Selama ini Koperasi-koperasi Sekunder baik Tingkat Nasional (Induk dan
Gabungan) maupun Tingkat Propinsi (Pusat dan Gabungan) terus terbentuk dan
bertumbuh dengan berbagai aktivitas. Namun sejauhmana eksistensi dan keterkaitan
antara Koperasi Sekunder dengan Koperasi Primer anggotanya hingga sekarang belum
diketahui pasti.

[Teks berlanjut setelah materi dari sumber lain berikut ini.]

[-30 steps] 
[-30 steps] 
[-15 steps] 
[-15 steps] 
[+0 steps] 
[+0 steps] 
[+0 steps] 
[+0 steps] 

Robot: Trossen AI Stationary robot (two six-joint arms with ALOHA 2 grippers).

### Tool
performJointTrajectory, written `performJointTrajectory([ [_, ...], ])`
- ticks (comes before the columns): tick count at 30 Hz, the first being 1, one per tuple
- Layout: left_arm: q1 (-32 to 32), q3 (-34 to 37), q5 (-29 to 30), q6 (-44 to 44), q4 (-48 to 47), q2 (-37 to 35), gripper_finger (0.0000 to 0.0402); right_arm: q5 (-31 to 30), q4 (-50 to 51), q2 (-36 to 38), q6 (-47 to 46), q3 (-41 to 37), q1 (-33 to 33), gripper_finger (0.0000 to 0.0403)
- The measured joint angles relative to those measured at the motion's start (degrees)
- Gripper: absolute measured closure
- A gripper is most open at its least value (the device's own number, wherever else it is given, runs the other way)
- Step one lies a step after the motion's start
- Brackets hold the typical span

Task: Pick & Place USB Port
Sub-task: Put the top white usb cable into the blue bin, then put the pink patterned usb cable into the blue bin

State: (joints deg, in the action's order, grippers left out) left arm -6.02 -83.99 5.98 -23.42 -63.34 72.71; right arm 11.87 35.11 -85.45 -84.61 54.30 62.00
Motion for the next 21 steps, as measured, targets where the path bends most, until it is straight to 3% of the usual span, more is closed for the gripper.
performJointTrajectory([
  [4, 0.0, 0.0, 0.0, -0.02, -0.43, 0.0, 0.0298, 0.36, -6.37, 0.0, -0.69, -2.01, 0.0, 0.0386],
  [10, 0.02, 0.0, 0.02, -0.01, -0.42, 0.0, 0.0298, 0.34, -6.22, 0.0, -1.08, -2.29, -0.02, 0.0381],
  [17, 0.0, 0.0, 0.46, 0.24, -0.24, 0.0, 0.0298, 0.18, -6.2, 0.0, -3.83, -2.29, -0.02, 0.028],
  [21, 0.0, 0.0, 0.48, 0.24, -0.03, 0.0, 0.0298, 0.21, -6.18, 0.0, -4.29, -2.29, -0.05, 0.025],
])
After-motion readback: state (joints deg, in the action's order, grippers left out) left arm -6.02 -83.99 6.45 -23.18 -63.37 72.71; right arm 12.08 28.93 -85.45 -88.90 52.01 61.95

Juga belum ketahui sejauhmana Koperasi Sekunder menjalankan fungsi-
fungsinya kepada Koperasi Primer anggotanya dan sebaliknya Koperasi Primer
menjalankan kewajibannya kepada Koperasi Sekunder. Secara spesifik, permasalahan
dalam penelitian ini adalah hanya mengetahui kondisi Koperasi Sekunder baik Tingkat
Nasional maupun Tingkat Propinsi dan bagaimana hubungan atau keterkaitan antara
Koperasi Sekunder dengan Koperasi anggotanya yang meliputi keterkaitan bisnis maupun
aktivitas kelembagaan.

1.3. Tujuan Kajian


Tujuan dari kajian ini adalah :
1. Mengetahui keragaan Koperasi Sekunder dan Koperasi anggotanya.
2. Mengetahui keterkaitan antara Koperasi Sekunder dengan Koperasi
anggotanya.

1.4. Ruang Lingkup


Ruang lingkup kajian meliputi beberapa aspek antara lain :
1. Identifikasi eksistensi Koperasi Sekunder Tingkat Nasional, Koperasi
Sekunder Tingkat Propinsi, dan Koperasi Primer anggota yang mencakup
kelembagaan dan usaha.
2. Analisis hubungan keterkaitan antara Koperasi Sekunder Tingkat Nasional
dengan Koperasi Sekunder Tingkat Propinsi, Koperasi Sekunder Tingkat
Propinsi dengan Koperasi Primer anggota.